Featured Research

from universities, journals, and other organizations

Scientists uncover potential drug target to block cell death in Parkinson's disease

Date:
January 10, 2013
Source:
Scripps Research Institute
Summary:
Oxidative stress is a primary villain in a host of diseases that range from cancer and heart failure to Alzheimer's disease, amyotrophic lateral sclerosis and Parkinson's disease. Now, scientists have found that blocking the interaction of a critical enzyme may counteract the destruction of neurons associated with these neurodegenerative diseases, suggesting a potential new target for drug development.

Oxidative stress is a primary villain in a host of diseases that range from cancer and heart failure to Alzheimer's disease, Amyotrophic Lateral Sclerosis and Parkinson's disease. Now, scientists from the Florida campus of The Scripps Research Institute (TSRI) have found that blocking the interaction of a critical enzyme may counteract the destruction of neurons associated with these neurodegenerative diseases, suggesting a potential new target for drug development.

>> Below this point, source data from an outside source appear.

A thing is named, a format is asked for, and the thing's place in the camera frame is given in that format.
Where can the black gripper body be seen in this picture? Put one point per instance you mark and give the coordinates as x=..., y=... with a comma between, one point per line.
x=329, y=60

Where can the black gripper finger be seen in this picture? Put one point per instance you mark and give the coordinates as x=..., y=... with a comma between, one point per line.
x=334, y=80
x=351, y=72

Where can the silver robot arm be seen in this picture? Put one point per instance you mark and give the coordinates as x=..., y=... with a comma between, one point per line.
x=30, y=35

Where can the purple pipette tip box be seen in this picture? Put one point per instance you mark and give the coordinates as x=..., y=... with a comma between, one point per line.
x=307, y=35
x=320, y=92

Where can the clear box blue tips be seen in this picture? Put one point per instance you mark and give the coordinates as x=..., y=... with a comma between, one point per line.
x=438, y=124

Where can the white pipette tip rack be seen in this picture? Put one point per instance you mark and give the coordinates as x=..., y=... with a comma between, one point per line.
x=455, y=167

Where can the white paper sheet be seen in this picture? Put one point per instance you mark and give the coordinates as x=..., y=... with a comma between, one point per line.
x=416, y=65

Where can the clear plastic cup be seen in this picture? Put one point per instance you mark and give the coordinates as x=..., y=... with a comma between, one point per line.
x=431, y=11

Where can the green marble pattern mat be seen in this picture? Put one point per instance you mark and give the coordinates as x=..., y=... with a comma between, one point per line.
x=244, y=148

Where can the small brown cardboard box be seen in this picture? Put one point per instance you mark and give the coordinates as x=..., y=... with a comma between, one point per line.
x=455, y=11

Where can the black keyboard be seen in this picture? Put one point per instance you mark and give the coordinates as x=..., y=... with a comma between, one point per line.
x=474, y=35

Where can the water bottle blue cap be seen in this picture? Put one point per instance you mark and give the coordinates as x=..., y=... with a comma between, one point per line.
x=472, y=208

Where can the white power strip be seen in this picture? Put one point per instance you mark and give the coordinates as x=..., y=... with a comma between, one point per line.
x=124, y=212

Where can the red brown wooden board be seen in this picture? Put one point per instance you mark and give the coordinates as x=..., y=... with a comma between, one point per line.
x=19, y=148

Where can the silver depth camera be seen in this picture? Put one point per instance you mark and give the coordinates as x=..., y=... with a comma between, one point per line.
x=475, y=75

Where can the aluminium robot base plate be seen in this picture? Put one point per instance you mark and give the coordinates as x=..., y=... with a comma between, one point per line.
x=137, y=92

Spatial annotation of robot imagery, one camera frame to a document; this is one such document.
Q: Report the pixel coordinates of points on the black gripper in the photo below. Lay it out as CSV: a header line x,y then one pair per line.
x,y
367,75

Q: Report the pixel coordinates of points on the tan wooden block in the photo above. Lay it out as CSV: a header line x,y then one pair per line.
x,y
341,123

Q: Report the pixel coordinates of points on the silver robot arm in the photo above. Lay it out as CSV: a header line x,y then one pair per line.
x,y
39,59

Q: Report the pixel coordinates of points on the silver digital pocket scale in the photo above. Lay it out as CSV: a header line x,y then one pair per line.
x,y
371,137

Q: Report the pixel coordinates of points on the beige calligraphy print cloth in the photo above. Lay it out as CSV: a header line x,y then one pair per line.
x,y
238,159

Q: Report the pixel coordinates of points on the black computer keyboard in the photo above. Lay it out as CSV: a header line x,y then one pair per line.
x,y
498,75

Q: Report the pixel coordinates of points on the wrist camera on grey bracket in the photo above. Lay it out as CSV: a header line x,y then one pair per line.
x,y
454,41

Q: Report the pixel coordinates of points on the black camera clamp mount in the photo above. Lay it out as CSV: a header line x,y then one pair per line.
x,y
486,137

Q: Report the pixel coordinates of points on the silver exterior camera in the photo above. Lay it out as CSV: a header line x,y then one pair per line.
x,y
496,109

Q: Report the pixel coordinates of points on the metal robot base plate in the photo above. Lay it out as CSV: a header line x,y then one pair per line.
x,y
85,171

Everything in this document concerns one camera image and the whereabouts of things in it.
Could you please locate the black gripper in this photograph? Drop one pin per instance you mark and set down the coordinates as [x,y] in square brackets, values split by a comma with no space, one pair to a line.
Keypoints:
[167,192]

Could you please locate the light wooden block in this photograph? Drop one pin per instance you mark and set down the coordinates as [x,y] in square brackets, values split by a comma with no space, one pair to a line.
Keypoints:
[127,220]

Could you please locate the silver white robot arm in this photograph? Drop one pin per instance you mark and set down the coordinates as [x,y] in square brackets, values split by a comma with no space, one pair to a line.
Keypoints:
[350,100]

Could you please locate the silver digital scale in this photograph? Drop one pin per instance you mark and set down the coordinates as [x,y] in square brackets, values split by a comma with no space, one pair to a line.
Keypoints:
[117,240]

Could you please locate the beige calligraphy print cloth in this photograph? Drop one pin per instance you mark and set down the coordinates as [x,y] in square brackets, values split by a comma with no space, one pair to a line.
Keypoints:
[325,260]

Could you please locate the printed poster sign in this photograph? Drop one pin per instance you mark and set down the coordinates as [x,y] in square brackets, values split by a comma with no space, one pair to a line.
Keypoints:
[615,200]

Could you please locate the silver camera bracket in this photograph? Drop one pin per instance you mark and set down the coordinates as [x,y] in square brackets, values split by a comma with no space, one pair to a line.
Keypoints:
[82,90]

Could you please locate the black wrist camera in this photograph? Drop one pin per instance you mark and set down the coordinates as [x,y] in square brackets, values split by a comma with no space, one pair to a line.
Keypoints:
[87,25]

These findings appear in the January 11, 2013 edition of The Journal of Biological Chemistry.

During periods of cellular stress, such as exposure to UV radiation, the number of highly reactive oxygen-containing molecules can increase in cells, resulting in serious damage. However, relatively little is known about the role played in this process by a number of stress-related enzymes.

In the new study, the TSRI team led by Professor Philip LoGrasso focused on an enzyme known as c-jun-N-terminal kinase (JNK). Under stress, JNK migrates to the mitochondria, the part of the cell that generates chemical energy and is involved in cell growth and death. That migration, coupled with JNK activation, is associated with a number of serious health issues, including mitochondrial dysfunction, which has long been known to contribute to neuronal death in Parkinson's disease.

The new study showed for the first time that the interaction of JNK with a protein known as Sab is responsible for the initial JNK localization to the mitochondria in neurons. The scientists also found blocking JNK mitochondrial signaling by inhibiting JNK interaction with Sab can protect against neuronal damage in both cell culture and in the brain.

In addition, by treating JNK with a peptide inhibitor derived from a mitochondrial membrane protein, the team was able to induce a two-fold level of protection of neurons in the substantia nigra pars compacta, the brain region devastated by Parkinson's disease.

The study noted that this inhibition leaves all other cell signaling intact, which could mean potentially fewer side effects in any future therapies.

"This may be a novel way to prevent neuron degeneration," said LoGrasso. "Now we can try to make compounds that block that translocation and see if they're therapeutically viable."

The first author of the study, "Blocking c-jun-N-terminal Kinase (JNK) Translocation to the Mitochondria Prevents 6-hydroxydopamine-induced Toxicity in vitro and in vivo" is Jeremy W. Chambers, formerly of TSRI and currently at Florida International University. Other authors include Shannon Howard, also of TSRI.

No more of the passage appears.